The NaY type zeolite may be that available from Zeolyst International (CBV100). Otherwise, the calcium type zeolite (CBV320A), which is also available from Zeolyst International, can be used.

  

In the case of a NaY type zeolite, the ion exchange with the ammonium salt is preferably carried out until the sodium level has been reduced <1>. The metal of group II A is preferably calcium. The ion exchange of the ammonium cations with the calcium is preferably carried out using calcium nitrate, although any suitable calcium salt may be used.

  

The cyclodehydration reaction may be carried out in a solvent such as toluene, ethyl acetate, diethyl ether, tetrahydrofuran or hexane.

  

In a preferred embodiment of the invention, the reaction may be carried out in a hydrocarbon and aromatic hydrocarbon solvent such as hexane or toluene at room temperature for a period of about 1 to 24 hours. Other C5-C9 hydrocarbon and aromatic hydrocarbon solvents may also be used.

  

The diol may be tetranorabodanediol (or amdradiol). The product of cyclodehydration may then be (-) - Ambrafuran or Ambrox <(R)>.

  

According to a second aspect of the invention, there is provided a process for the synthesis of (-) - ambrafuran, the process comprising microbiological conversion of sclareol to ambradiol followed by cyclodehydration to produce ambrafuran.

  

The microbiological conversion of sclareol to ambradiol can be carried out using the microorganism Hyphozyma roseoniger.

  

The conversion of sclareol into a diol intermediate using the microorganism Hyphozyma roseoniger was described in 19892. The microorganism has the distinguishing features CBS214.83 and ATCC 20624. The organism was cultured under aerobic conditions in an aqueous nutrient medium. Various forms of the organism can be used to achieve the transformation. These include the use of a culture suspension, i. comprising the cells and the corresponding nutrient medium, or in the form of cells suspended in buffer solution, or even by immobilizing the cells or an enzyme extract thereof on a solid support.

  

The aqueous medium for the growth of the organism may contain nitrogen sources, inorganic salts, growth factors, the desired substrate and additional carbon sources. When small amounts of yeast extract were added, supplementation with vitamins and trace elements was not necessary. One or more trace elements such as Fe, Mo, Cu, Mn and B as well as vitamin B complex can be added. The preferred temperature range for culturing the microorganism was between about 18 and 28 ° C with a pH between 3 and 6.5. The substrate range could be between 1.5 and 30 g / L for optimal conversion.

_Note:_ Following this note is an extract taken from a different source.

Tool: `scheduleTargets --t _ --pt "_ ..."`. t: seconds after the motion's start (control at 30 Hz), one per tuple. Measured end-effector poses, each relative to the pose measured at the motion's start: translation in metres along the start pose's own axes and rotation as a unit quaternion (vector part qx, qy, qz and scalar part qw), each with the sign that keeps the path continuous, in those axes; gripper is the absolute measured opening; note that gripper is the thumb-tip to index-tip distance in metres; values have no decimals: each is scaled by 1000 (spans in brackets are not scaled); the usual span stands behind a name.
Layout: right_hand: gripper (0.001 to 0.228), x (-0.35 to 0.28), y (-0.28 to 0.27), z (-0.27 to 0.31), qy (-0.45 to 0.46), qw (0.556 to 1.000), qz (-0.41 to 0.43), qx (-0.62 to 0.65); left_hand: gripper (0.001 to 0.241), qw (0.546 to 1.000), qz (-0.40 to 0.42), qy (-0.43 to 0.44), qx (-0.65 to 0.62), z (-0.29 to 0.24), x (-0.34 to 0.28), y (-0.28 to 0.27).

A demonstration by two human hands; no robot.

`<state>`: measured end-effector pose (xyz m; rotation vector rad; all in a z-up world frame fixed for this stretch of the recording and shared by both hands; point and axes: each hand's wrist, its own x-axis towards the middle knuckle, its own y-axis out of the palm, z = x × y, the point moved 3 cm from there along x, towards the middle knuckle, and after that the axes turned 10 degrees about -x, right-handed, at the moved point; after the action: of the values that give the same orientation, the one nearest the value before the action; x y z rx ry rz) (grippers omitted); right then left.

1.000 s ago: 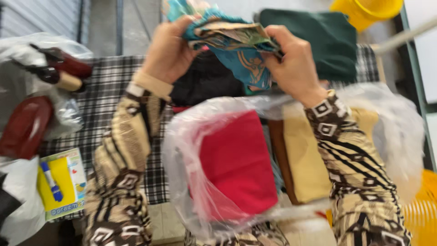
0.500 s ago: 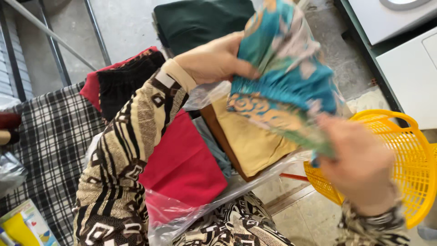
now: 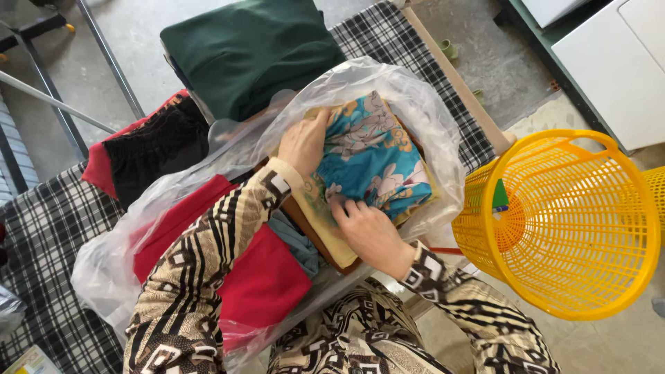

   The substrate may be added to the medium in the form of powder or in the presence of an emulsifier such as Tween 80, in the form of a slurry or as a solution in an organic solvent such as acetone, ethanol or methanol. The organism was isolated from a sample of Central New Jersey in the USA and deposited with CBS (Centraalbureau voor Schimmel Cultures) and ATCC (American Type Culture Collection).

  

The step of cyclodehydration can be carried out using a Group II A metal zeolite. The metal of group II A can be calcium. The calcium zeolite may be a zeolite as described above. Otherwise, the step of cyclodehydration may be carried out in a hydrocarbon or aromatic hydrocarbon solvent such as hexane or toluene at room temperature or by dissolving ambradiol in a solvent such as dimethylsulphoxide (DMSO) or ethyl acetate and optionally heating the solution.

  

For example, the cyclodehydration can be carried out in DMSO at a temperature from about room temperature to 180 ° C. Otherwise, the cyclodehydration can be carried out in ethyl acetate at a temperature from about -20 ° C to about 37 ° C.

  

The step of cyclodehydration gives the (-) isomer of the Ambrafuran, i. E. Ambrox <(R)>. The starting material (sclareol) is a racemic mixture and Applicant believes that the microbiological oxidation of the racemic sclareol can be enantiomerically selective and yield a single enantiomer of ambradiol. However, Applicant has not excluded the possibility that the desired enantiomer will be generated during the cyclodehydration step.

  

The invention will now be described by way of example, with reference to the following examples and the figures, wherein
<Tb> FIG. 1 <SEP> is a reaction scheme for the synthesis of (-) - ambrafuran from sclareol;


  <Tb> FIG. Figure 2 illustrates a reaction scheme for the synthesis of (-) - ambrafuran from sclareol using the microorganism Hyphozyma roseoniger.

example 1

Analytical procedures

(1) Quantitative analysis of the intermediate diol and ambrafuran

  

A Restek Rtx-5 sil w / intergra Guard, 0.25 mm ID. 0.25 [micro] m film thickness (df) 30 meter GC column was used to analyze the conversion of sclareol to ambradiol and the diol to ambrafuran. The GC program started at 180 ° C. and was increased to 270 ° C. at a rate of 15 ° C. per minute with a finishing time of 6 minutes. The Ambrafuran peaked at 2.3 minutes, the diol at 3.6 minutes and the sclareol at 4.5 minutes. Calibration curves for diol and (-) ambrafuran were also generated.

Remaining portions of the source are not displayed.